Pylorobranchus hearstorum
- Conservation status: Data Deficient (IUCN 3.1)

Scientific classification
- Kingdom: Animalia
- Phylum: Chordata
- Class: Actinopterygii
- Order: Anguilliformes
- Family: Ophichthidae
- Genus: Pylorobranchus
- Species: P. hearstorum
- Binomial name: Pylorobranchus hearstorum McCosker, 2014

= Pylorobranchus hearstorum =

- Authority: McCosker, 2014
- Conservation status: DD

Species of fish

Pylorobranchus hearstorum, the gigantic worm eel, is a species of marine ray-finned fish belonging to the subfamily Myrophinae, the worm eels, in the family Ophichthidae, which also includes the snake eels.

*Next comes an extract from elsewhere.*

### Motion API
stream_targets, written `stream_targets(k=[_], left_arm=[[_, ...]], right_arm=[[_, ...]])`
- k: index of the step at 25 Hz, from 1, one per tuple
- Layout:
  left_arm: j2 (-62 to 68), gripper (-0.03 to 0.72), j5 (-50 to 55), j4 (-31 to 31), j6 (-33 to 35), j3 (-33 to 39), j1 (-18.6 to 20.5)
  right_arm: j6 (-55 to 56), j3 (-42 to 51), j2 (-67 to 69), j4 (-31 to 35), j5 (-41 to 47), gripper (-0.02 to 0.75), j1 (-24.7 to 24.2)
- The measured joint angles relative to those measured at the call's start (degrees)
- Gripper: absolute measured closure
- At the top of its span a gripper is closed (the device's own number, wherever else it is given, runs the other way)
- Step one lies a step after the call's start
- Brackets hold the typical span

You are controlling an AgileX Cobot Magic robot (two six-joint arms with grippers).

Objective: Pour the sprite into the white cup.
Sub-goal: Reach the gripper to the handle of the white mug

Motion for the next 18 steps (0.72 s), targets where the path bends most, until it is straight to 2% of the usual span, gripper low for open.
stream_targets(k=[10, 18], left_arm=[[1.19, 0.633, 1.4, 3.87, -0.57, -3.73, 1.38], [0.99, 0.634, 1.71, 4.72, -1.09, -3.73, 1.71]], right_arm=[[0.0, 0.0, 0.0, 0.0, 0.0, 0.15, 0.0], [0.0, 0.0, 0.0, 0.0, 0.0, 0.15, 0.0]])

This species is known from a single specimen, the holotype collected from the Verde Island Passage in the Philippines at 13.583-13.575°N, 120.382-120.411°E from a depth between 892 and 966 m. The species was described in 2014 by the American marine biologist John E. McCosker. The specific name honours the friends of McCosker and philanthropists William and Margaret Hearst, who sponsored the expedition the holotype was collected on. This single known specimen of this species had a total length of 121.8 cm.